Lifetide had an important effect within the emerging New Age movement. In two pages it told the story of four scientists studying monkeys in islands off the coast of Japan. The scientists left food for the monkeys. In 1953 they observed an older monkey wash the sand and grit from a potato. She then seemed to teach the other monkeys the same procedure. Gradualy the practice spread to the other monkeys in the group. Watson stated:

"In the autumn of that year [1958] an unspecified number of monkeys on [the island of] Kosima were washing sweet potatoes in the sea. Let us say, for argument's sake, that the number of monkeys was ninety-nine and that at eleven o'clock on Tuesday morning one further convert was added to the fold in the usual way. But the addition of the hundreth monkey apparently carried the number across some sort of threshold, pushing it through a kind of critical mass, because by that evening almost everyone was doing it. Not only that, but the habit seems to have jumped natural barriers and to have appeared spontaneously, like glycerine crystals in sealed laboratory jars, in colonies on other islands and on the mainland in a troupe of Takasakiyama."

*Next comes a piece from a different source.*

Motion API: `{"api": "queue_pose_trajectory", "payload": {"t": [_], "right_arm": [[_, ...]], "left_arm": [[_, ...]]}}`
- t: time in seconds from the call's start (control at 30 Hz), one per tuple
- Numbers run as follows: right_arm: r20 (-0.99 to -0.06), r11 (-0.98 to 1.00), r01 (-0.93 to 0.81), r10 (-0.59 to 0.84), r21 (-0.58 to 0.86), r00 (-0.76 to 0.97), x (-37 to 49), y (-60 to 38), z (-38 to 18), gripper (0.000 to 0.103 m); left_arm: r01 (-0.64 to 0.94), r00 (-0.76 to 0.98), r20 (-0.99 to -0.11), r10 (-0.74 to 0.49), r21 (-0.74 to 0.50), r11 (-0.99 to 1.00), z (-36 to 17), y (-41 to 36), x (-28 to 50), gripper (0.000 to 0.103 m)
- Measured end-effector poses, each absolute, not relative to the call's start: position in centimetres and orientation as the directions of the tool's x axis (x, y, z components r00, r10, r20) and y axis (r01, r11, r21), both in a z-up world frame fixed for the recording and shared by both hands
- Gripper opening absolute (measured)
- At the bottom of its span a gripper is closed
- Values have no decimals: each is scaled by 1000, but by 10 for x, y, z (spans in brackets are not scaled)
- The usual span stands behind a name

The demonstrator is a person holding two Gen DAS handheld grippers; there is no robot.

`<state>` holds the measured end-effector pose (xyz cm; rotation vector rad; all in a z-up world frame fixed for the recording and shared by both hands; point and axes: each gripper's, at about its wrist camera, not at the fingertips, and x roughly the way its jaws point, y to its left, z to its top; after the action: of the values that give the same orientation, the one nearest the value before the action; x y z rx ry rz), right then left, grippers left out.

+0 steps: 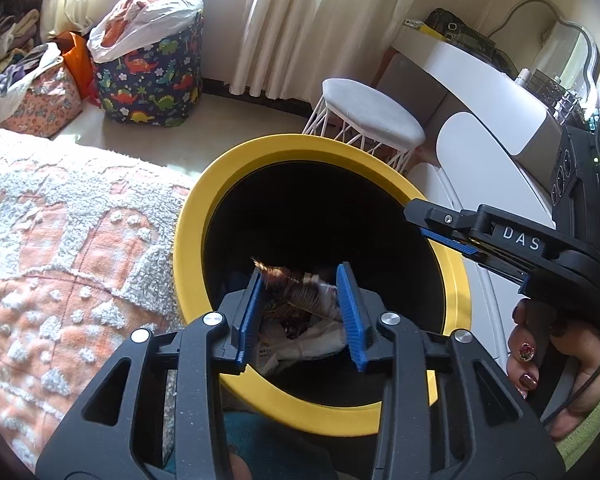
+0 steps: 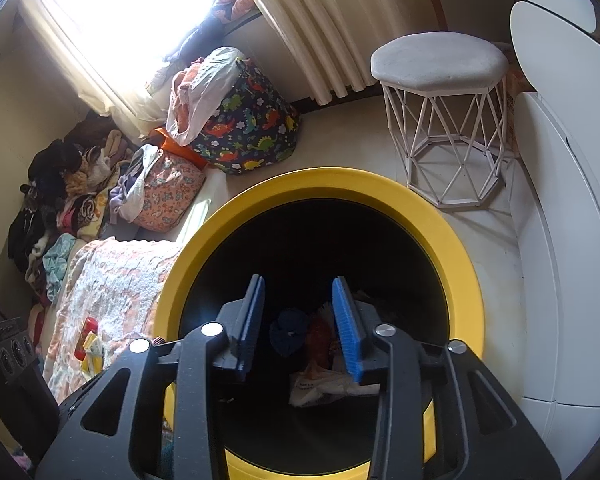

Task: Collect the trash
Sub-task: 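Move both open grippers back toward the candy tube and yellow wrapper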

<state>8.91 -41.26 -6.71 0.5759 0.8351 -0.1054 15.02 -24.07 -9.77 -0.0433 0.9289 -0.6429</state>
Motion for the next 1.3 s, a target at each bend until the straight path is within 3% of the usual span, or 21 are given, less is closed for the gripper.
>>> {"api": "queue_pose_trajectory", "payload": {"t": [0.03,0.1,0.4,0.87,1.3], "right_arm": [[-725,842,312,129,441,677,89,-413,-67,43],[-724,839,321,120,440,679,88,-413,-66,47],[-713,840,322,106,438,693,85,-414,-60,57],[-665,881,229,120,414,738,85,-389,-36,74],[-637,913,135,156,384,755,87,-351,-18,80]], "left_arm": [[496,430,-731,-531,-300,815,-97,-240,149,43],[498,431,-732,-528,-295,815,-97,-240,148,53],[500,459,-713,-530,-286,817,-88,-231,135,91],[452,571,-676,-466,-216,866,-66,-195,125,92],[384,639,-645,-419,-204,900,-49,-158,126,92]]}}
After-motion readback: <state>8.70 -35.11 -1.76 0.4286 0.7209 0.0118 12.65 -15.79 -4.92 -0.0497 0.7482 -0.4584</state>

What became known as the "hundreth monkey" myth would be seized upon by New Age spokespersons who were seeking to explain to people how relatively small groups would be capable of bringing New Age consciousness to a public generally apathetic to their concerns. It was believed if only a critical number of people accepted the consciousness, it would, as if by magic or atomic explosion, spread suddenly to everyone.

Given the jumps in such an argument, Watson was soon attacked on the factual basis of the story. Psychologist Maureen O'Hara and psychic-critic Ron Amundson both challenged the story and forced Watson to admit that it was in essence fiction. By that time, however, it had become a widely discussed issue in the New Age movement and author Ken Keyes had printed and distributed over 300,000 copies of a book, The Hundreth Monkey (1982).

Sources:

Keyes, Ken. The Hundreth Monkey. Coos Bay, Ore.: Vision Books, 1982.

Melton, J. Gordon. New Age Encyclopedia. Detroit: Gale Research, 1990.

Watson, Lyall. Dark Nature: A Natural History of Evil. New York: HarperCollins, 1995.

. Gifts of Unknown Things. New York: Simon and Schuster, 1976.

. Lifetide: The Biology of The Unconscious. New York: Simon and Schuster, 1979.

. The Romeo Error: A Matter of Life and Death. Garden City, N.Y.: Anchor Press, 1975.

. Supernature. Garden City, N.Y.: Anchor Press, 1973.